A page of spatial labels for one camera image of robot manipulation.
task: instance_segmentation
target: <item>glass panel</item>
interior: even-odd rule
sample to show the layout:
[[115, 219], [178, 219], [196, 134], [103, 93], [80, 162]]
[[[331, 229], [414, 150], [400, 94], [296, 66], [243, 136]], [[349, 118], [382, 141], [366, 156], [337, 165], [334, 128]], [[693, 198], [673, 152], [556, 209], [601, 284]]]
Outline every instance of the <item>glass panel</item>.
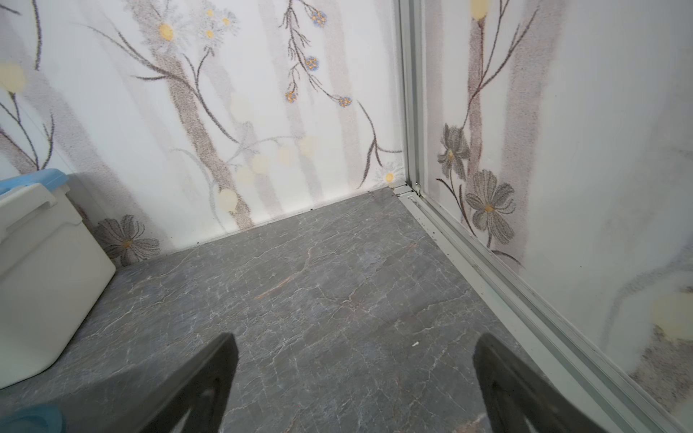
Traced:
[[423, 192], [693, 428], [693, 3], [422, 3]]

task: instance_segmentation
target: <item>light blue lid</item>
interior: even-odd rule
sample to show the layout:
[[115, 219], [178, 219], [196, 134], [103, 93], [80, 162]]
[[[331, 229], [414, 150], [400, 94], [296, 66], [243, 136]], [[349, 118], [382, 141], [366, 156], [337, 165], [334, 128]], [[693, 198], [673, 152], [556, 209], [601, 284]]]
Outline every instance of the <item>light blue lid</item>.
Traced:
[[57, 168], [46, 168], [38, 170], [28, 175], [11, 177], [0, 181], [0, 194], [8, 192], [18, 186], [28, 186], [32, 184], [42, 184], [48, 191], [53, 191], [58, 186], [67, 182], [67, 175]]
[[38, 405], [0, 418], [0, 433], [65, 433], [65, 417], [56, 406]]

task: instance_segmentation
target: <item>yellow flower center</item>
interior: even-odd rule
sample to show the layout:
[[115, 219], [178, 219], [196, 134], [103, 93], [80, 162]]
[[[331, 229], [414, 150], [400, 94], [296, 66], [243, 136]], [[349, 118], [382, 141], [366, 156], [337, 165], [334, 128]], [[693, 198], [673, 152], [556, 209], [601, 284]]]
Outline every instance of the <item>yellow flower center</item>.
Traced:
[[171, 41], [173, 39], [173, 27], [169, 24], [162, 24], [159, 26], [159, 34], [167, 41]]

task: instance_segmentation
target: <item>sliding door frame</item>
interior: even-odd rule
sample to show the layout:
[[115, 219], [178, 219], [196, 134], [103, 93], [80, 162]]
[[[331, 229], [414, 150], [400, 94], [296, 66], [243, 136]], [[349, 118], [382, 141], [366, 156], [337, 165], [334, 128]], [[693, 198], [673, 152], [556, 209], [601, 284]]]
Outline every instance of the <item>sliding door frame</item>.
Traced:
[[477, 264], [475, 269], [483, 264], [484, 269], [490, 270], [487, 274], [491, 275], [484, 279], [623, 432], [686, 433], [676, 418], [421, 190], [425, 170], [422, 20], [425, 2], [394, 1], [400, 24], [407, 185], [416, 193], [412, 201], [473, 267]]

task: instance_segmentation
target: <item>gray marble floor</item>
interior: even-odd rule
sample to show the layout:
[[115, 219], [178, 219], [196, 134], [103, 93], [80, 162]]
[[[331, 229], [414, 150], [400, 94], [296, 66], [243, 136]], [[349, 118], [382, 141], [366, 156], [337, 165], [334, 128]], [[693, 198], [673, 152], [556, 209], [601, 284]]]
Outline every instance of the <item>gray marble floor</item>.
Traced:
[[490, 431], [476, 340], [522, 353], [383, 189], [119, 270], [0, 415], [52, 402], [97, 432], [221, 332], [240, 350], [225, 432]]

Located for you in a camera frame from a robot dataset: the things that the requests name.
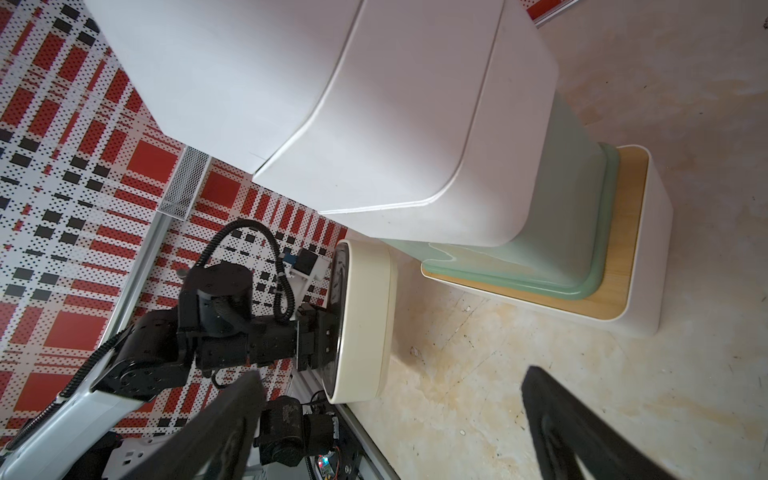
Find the black cable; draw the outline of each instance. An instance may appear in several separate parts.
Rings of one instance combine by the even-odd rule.
[[[310,403],[314,402],[314,400],[315,400],[315,397],[316,397],[316,396],[317,396],[319,393],[325,393],[325,392],[326,392],[325,390],[318,390],[317,392],[314,392],[314,393],[312,394],[312,396],[310,397]]]
[[[208,263],[210,256],[213,255],[216,247],[219,246],[219,243],[221,243],[221,241],[224,240],[224,238],[233,230],[244,227],[256,229],[259,233],[264,235],[266,242],[270,245],[270,248],[272,248],[272,254],[275,257],[275,271],[277,272],[277,287],[275,288],[275,303],[273,305],[273,311],[275,314],[275,320],[277,322],[288,323],[290,321],[290,317],[293,315],[293,308],[296,306],[296,299],[293,298],[293,290],[290,288],[290,283],[288,283],[288,278],[285,274],[283,261],[280,259],[280,245],[277,244],[277,240],[275,240],[275,236],[272,235],[270,229],[265,227],[261,222],[251,220],[249,218],[240,218],[233,222],[229,222],[224,226],[224,228],[219,230],[216,235],[214,235],[214,238],[210,239],[210,242],[208,242],[208,245],[205,246],[203,253],[200,254],[200,258],[197,259],[197,262],[194,264],[194,266],[205,267],[205,264]],[[282,312],[281,290],[285,293],[286,301],[288,302],[288,308],[286,309],[285,313]]]
[[[304,460],[306,460],[306,472],[310,474],[312,480],[317,480],[315,472],[312,471],[312,460],[310,460],[309,456],[304,457]]]
[[[226,383],[224,385],[221,385],[219,382],[216,381],[216,374],[218,374],[219,370],[214,370],[210,374],[210,382],[214,384],[214,386],[219,390],[224,390],[229,386],[229,383]]]
[[[47,422],[49,418],[51,418],[56,412],[58,412],[58,410],[64,405],[64,403],[67,400],[69,400],[69,398],[78,389],[80,384],[83,383],[83,380],[85,380],[85,377],[88,376],[88,373],[91,372],[91,370],[98,363],[98,361],[104,358],[104,355],[106,355],[110,350],[114,348],[115,345],[118,344],[118,342],[121,339],[121,335],[125,333],[125,330],[127,329],[124,329],[121,332],[116,333],[106,342],[102,343],[91,354],[91,356],[89,356],[88,359],[85,360],[83,365],[78,369],[78,371],[69,381],[67,386],[65,386],[64,389],[61,390],[59,394],[56,396],[56,399],[53,402],[51,402],[47,407],[45,407],[45,409],[42,412],[38,413],[36,417],[34,417],[29,422],[27,422],[22,427],[22,429],[18,431],[16,436],[5,445],[5,449],[9,451],[16,450],[29,438],[30,435],[35,433],[35,431],[39,429],[41,425]]]

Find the wooden base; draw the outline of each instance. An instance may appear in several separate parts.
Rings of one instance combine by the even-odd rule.
[[[605,271],[603,282],[592,295],[582,300],[563,300],[508,287],[429,273],[423,268],[422,274],[446,283],[484,290],[512,299],[577,313],[592,319],[612,320],[617,318],[627,307],[637,245],[637,232],[643,210],[645,182],[650,160],[647,151],[641,147],[622,147],[618,150],[621,154],[621,162],[619,163],[616,195],[611,216],[611,232],[608,236]]]

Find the clock face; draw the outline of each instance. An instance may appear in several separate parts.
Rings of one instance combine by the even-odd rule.
[[[346,243],[339,243],[333,254],[333,266],[331,267],[330,295],[328,296],[328,311],[339,319],[339,329],[336,334],[336,356],[320,370],[323,378],[323,387],[330,397],[336,387],[336,372],[339,367],[339,347],[341,346],[341,331],[344,327],[344,306],[346,305],[346,284],[349,275],[349,247]]]

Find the mint green container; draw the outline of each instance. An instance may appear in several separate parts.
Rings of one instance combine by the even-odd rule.
[[[557,298],[591,295],[603,277],[619,156],[593,142],[555,94],[521,232],[499,247],[382,239],[424,270]]]

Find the beige floor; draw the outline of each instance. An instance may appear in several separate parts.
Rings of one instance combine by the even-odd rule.
[[[675,208],[661,328],[633,340],[484,301],[403,260],[389,383],[353,410],[404,479],[539,478],[548,369],[679,478],[768,478],[765,0],[582,0],[541,29],[596,140],[650,148]]]

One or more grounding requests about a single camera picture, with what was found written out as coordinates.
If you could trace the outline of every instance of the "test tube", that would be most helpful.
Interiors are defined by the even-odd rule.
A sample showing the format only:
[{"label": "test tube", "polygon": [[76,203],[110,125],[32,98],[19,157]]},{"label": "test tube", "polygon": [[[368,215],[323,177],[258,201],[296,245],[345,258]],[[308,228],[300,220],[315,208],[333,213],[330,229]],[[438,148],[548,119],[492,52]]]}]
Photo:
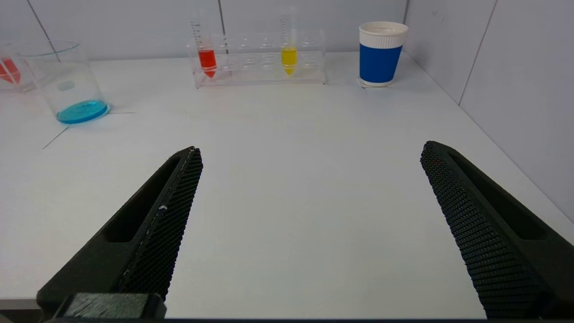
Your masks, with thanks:
[{"label": "test tube", "polygon": [[281,64],[287,75],[291,76],[297,66],[297,29],[295,28],[296,10],[290,7],[289,12],[282,14],[281,23]]},{"label": "test tube", "polygon": [[214,44],[211,40],[211,31],[209,25],[205,22],[204,10],[199,10],[199,13],[193,15],[191,28],[199,54],[201,69],[209,78],[213,78],[217,70],[217,61],[215,59]]}]

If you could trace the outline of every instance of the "red liquid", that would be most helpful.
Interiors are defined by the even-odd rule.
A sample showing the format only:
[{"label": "red liquid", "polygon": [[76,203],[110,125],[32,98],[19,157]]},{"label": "red liquid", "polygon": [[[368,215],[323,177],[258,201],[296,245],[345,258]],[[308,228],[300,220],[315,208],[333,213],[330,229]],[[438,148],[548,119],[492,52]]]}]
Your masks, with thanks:
[{"label": "red liquid", "polygon": [[8,71],[5,71],[4,66],[0,64],[0,79],[6,80],[13,84],[14,82],[12,81],[12,78],[14,78],[16,84],[20,84],[20,71],[18,70],[12,59],[9,57],[4,57],[2,58],[2,63],[4,64],[4,66],[6,66]]},{"label": "red liquid", "polygon": [[199,63],[203,72],[210,78],[213,78],[217,69],[215,51],[213,49],[202,49],[199,51]]}]

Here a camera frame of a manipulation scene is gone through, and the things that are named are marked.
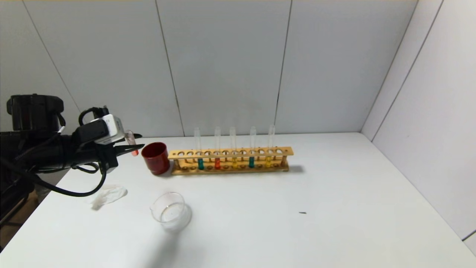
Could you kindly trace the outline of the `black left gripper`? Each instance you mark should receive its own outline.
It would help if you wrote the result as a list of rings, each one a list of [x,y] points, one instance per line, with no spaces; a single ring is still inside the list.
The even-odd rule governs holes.
[[[135,144],[142,138],[138,133],[125,133],[119,142],[133,145],[97,144],[98,136],[81,136],[79,134],[63,136],[63,167],[94,174],[97,171],[110,172],[118,166],[117,156],[138,152],[144,144]]]

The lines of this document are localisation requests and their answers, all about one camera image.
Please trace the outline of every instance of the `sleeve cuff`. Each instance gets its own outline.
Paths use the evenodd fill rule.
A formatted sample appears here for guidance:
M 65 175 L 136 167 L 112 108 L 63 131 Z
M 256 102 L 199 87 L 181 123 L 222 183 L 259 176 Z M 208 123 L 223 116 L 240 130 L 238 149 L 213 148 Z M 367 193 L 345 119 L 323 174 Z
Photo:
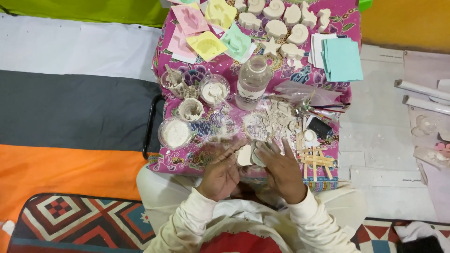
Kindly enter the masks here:
M 296 223 L 304 223 L 316 215 L 320 204 L 317 202 L 312 192 L 308 189 L 306 191 L 306 197 L 302 202 L 295 205 L 288 204 L 287 207 L 291 210 L 292 221 Z
M 192 187 L 192 192 L 189 194 L 188 199 L 183 203 L 183 209 L 192 215 L 201 217 L 204 219 L 212 219 L 212 213 L 218 202 L 208 199 L 201 195 L 197 189 Z

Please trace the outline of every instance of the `blue paper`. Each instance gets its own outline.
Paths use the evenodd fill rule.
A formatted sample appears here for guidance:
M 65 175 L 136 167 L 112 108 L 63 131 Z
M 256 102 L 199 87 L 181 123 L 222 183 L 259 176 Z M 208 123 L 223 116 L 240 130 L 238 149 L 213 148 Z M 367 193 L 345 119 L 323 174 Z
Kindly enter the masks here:
M 347 82 L 363 79 L 358 42 L 351 38 L 323 40 L 327 81 Z

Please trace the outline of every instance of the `plastic bottle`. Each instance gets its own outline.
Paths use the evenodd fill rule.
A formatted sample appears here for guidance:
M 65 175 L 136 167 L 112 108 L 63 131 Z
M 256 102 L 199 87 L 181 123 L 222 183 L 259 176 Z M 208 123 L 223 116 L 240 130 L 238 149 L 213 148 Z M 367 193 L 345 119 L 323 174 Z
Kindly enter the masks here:
M 239 70 L 236 105 L 244 111 L 255 109 L 271 78 L 265 57 L 251 57 Z

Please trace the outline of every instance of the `hand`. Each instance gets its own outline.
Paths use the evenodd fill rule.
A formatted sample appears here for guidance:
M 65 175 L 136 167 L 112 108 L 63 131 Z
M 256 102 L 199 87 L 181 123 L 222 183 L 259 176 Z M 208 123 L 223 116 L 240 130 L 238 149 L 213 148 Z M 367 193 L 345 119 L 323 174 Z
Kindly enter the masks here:
M 197 187 L 201 195 L 219 201 L 231 194 L 241 180 L 236 166 L 235 152 L 247 142 L 246 138 L 239 140 L 206 166 L 203 180 Z
M 272 139 L 270 148 L 263 142 L 256 143 L 255 154 L 267 166 L 267 184 L 288 204 L 298 204 L 306 197 L 306 185 L 302 171 L 289 147 L 288 140 L 282 139 L 284 155 Z

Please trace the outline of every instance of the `orange wall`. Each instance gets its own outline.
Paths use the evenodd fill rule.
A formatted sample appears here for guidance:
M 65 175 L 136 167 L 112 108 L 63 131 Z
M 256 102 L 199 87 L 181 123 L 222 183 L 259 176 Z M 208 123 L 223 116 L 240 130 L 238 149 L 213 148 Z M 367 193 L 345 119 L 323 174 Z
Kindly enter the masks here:
M 450 0 L 373 0 L 361 32 L 367 44 L 450 53 Z

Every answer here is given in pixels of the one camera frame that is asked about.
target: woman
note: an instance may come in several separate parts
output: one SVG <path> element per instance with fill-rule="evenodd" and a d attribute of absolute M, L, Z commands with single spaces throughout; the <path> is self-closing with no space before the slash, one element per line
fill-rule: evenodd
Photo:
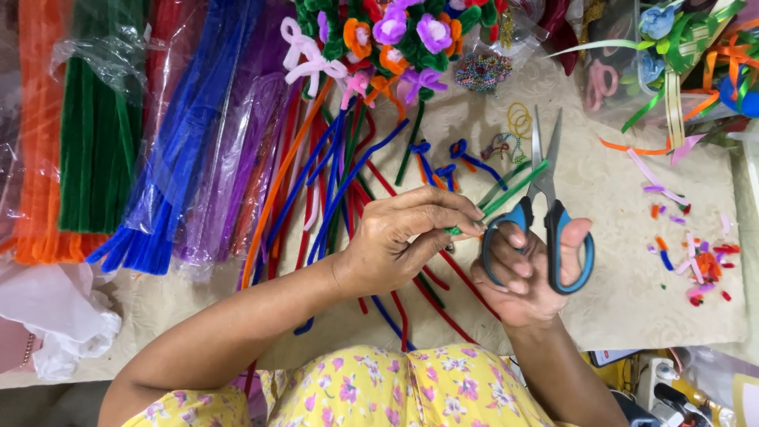
<path fill-rule="evenodd" d="M 451 241 L 482 234 L 483 215 L 467 198 L 434 187 L 367 205 L 344 251 L 236 293 L 145 347 L 111 384 L 99 425 L 250 425 L 244 395 L 225 385 L 279 336 L 346 299 L 398 289 Z M 452 226 L 464 234 L 442 230 Z M 563 283 L 579 276 L 578 249 L 590 227 L 576 219 L 564 228 Z M 501 316 L 531 395 L 480 347 L 399 355 L 359 346 L 322 356 L 275 387 L 269 425 L 628 425 L 556 315 L 566 297 L 546 281 L 546 246 L 516 227 L 499 231 L 491 268 L 508 289 L 490 281 L 481 260 L 471 273 Z M 523 255 L 514 249 L 523 247 Z"/>

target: hand
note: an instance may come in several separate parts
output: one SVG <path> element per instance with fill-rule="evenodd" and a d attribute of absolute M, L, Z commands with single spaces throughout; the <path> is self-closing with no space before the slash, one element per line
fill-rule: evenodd
<path fill-rule="evenodd" d="M 570 285 L 580 277 L 579 249 L 593 223 L 586 218 L 569 221 L 561 235 L 560 280 Z M 491 241 L 490 269 L 505 287 L 493 283 L 482 263 L 472 264 L 474 285 L 485 301 L 501 316 L 504 327 L 548 325 L 564 307 L 568 296 L 559 295 L 548 284 L 548 248 L 533 232 L 527 241 L 514 223 L 501 223 Z M 524 254 L 515 248 L 524 247 Z"/>
<path fill-rule="evenodd" d="M 476 221 L 484 216 L 468 198 L 429 185 L 369 203 L 332 268 L 341 294 L 357 298 L 398 289 L 450 242 L 482 234 L 485 226 Z M 443 230 L 453 226 L 462 234 Z"/>

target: beige tablecloth
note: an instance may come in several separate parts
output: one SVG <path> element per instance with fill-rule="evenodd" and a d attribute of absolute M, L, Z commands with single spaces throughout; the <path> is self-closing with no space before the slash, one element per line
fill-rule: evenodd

━━━━━━━━━━━━━━━━

■ **WORK TO BE COMPLETED**:
Using the listing, count the lines where the word "marble" appears and reply with only that number.

■ **SOLUTION FOR THIS TASK**:
2